Why are @valid_attrs @update_attrs and @invalid_attrs using atom/declared-types keys while controllers will pass along stringified params?

woohaaha · October 6, 2020, 12:44am

When a controller takes incoming params they are stringified like:

%{"count" => "5", "active" => "true"}

however when we generate a context phoenix it will use the types to be specific on the @valid_attrs, @update_attrs, and @invalid_attrs it pre-populates in the context tests:

@valid_attrs %{count: 5, ative: true}

However, a controller code typically passes the incoming params right into the context. Here is an example from the Programming Phoenix book:

def create(conn, %{"user" => user_params}) do
 	  case Accounts.register_user(user_params) do
 	    {:ok, user} ->
 	      conn
 	      |> put_flash(:info, "#{user.name} created!")
 	      |> redirect(to: Routes.user_path(conn, :index))
 	
 	    {:error, %Ecto.Changeset{} = changeset} ->
 	      render(conn, "new.html", changeset: changeset)
 	  end
 	end

As we can see, the user_params are immediately passed along into the context. Had we used the generators the @valid_attrs would be typed and not strigified.

Can anyone tell me why it’s like this and how do you ensure that the context test code mimics real behavior?

Do you sanitize params? Or do you change the test code? Something else?

Thank you

thiagomajesk · October 6, 2020, 12:54am

If you want to understand why Phoenix uses string keys in the params map, you might want to take a look at these answers for further clarification...

This is the same reason why is considered a bad practice to dynamically create atoms in elixir. You’ll find this recommendation in many threads in the forum btw.

About the scaffolded tests though, If I remember correctly when you cast your attrs, Ecto doesn’t care if you have string keys or atom keys as long as they are not mixed together.
However, this could be a problem if you are mixin string and atom keys inside your functions by updating the params map directly before it gets cast. To avoid this, just use string keys on your tests.

woohaaha · October 6, 2020, 2:01am

Thank you for your reply. My question was, as you mentioned in the second part, related to the scaffolding of test data. As you say Ecto Changeset.cast doesn’t care about strings or atoms, that makes sense.

I still think however it is confusing because the dependency on cast to sort out the issue of string vs atom keys ends up presenting itself at the context layer. If someone happens to try to extract data from the incoming params manually they will have to check the params in the context or convert string to atom in the controller, or change the scaffolded data in the tests.

Perhaps there needs to be an agreed upon and safe pattern to convert incoming param keys to atoms?

LostKobrakai · October 6, 2020, 7:26am

Imo params should never be touched before they’ve gone through a changeset.

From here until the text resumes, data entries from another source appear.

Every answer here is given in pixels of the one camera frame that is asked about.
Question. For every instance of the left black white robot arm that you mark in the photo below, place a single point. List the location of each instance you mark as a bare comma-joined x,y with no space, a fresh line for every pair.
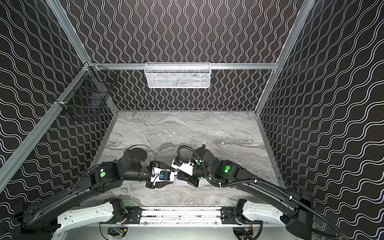
42,217

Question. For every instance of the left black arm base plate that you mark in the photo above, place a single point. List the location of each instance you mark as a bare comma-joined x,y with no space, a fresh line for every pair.
133,215

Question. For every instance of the aluminium front rail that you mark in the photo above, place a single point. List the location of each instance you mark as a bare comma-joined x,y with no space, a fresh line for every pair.
171,216

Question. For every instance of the black wire basket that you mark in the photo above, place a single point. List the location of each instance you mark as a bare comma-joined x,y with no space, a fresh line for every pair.
87,101

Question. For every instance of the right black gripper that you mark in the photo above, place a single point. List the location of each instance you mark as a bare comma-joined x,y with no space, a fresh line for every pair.
193,180

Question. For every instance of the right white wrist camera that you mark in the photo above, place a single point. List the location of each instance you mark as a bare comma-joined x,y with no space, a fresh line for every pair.
187,168

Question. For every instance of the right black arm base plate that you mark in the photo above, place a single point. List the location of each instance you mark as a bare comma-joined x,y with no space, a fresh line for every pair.
230,217

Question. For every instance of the lavender envelope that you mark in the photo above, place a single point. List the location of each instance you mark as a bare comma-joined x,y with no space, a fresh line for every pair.
181,183

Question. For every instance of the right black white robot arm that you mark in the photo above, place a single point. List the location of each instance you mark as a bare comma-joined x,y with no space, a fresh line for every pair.
227,174

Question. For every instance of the white wire mesh basket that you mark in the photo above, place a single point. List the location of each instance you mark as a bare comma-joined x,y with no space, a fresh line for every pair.
178,75

It doesn’t need to be a schemas changeset and it doesn’t need persistance, but it should go through a changeset. Personally I even feel this can belong in the controller as opposed to in a context.

But actually doing validation at the incoming edge of the system AND doing it at the outgoing edge for data consistency in persistence is a lot of work and might seem unnecessary for as long as both validations essentially do the same, which they would for scaffold-ed code. As soon as you’re no longer passing params along “as is” to the changeset of your schema it’s no longer one and the same on both edges so it can be a solid solution to validate params directly in the controller already and let the schema’s changeset only deal with the data consistency as opposed to also deal with casting values.

Also I suggest treating the scaffolding of generators much more as a stepping stone then a holy grail. It’s meant go get people up to speed with phoenix quickly and show them high level concepts like not putting business logic into controllers, but it’s not an architecture you shouldn’t modify because it’s already perfect. There are tradeoffs being done just for the fact that code needs to be generated, there are tradeoffs between showing as few code as possible to not overwhelm people vs. showing a full picture. What even is a full picture to people of widely different degrees of experience generally and with phoenix specifically.

thiagomajesk · October 6, 2020, 2:58pm

Hi @LostKobrakai! I don’t mean to highjack the thread, but now you got me curious…
I have to be honest and say that is quite “natural” given the way that the project is scaffolded to just patch the params since they are the common denominator in both controllers, contexts, and schemas. So I wonder what are you doing in cases where you want to use part of the data from the params and compute the rest of the fields in the program before they get cast.

I have another thread dedicated to this subject, would you mind sharing your experience there?

LostKobrakai · October 6, 2020, 5:01pm

I would ask why computed fields shall be cast in the first place. I’d cast the user input, compute whatever is needed additionally and persist the results.

Personally (especially with liveview) I have started to more and more use changesets directly at the places where params are first handled in userland (directly in liveviews/controllers). It might not matter much to plain strings or numbers, but as soon as you get to e.g. dates or other complex data structures dealing with user input directly or even dealing with both user input and internal calls in contexts becomes cumbersome. Casting data in ecto is meant exactly to deal with the complexity of mapping e.g. string formatted values to complex elixir data structures, so why not use it as soon as possible.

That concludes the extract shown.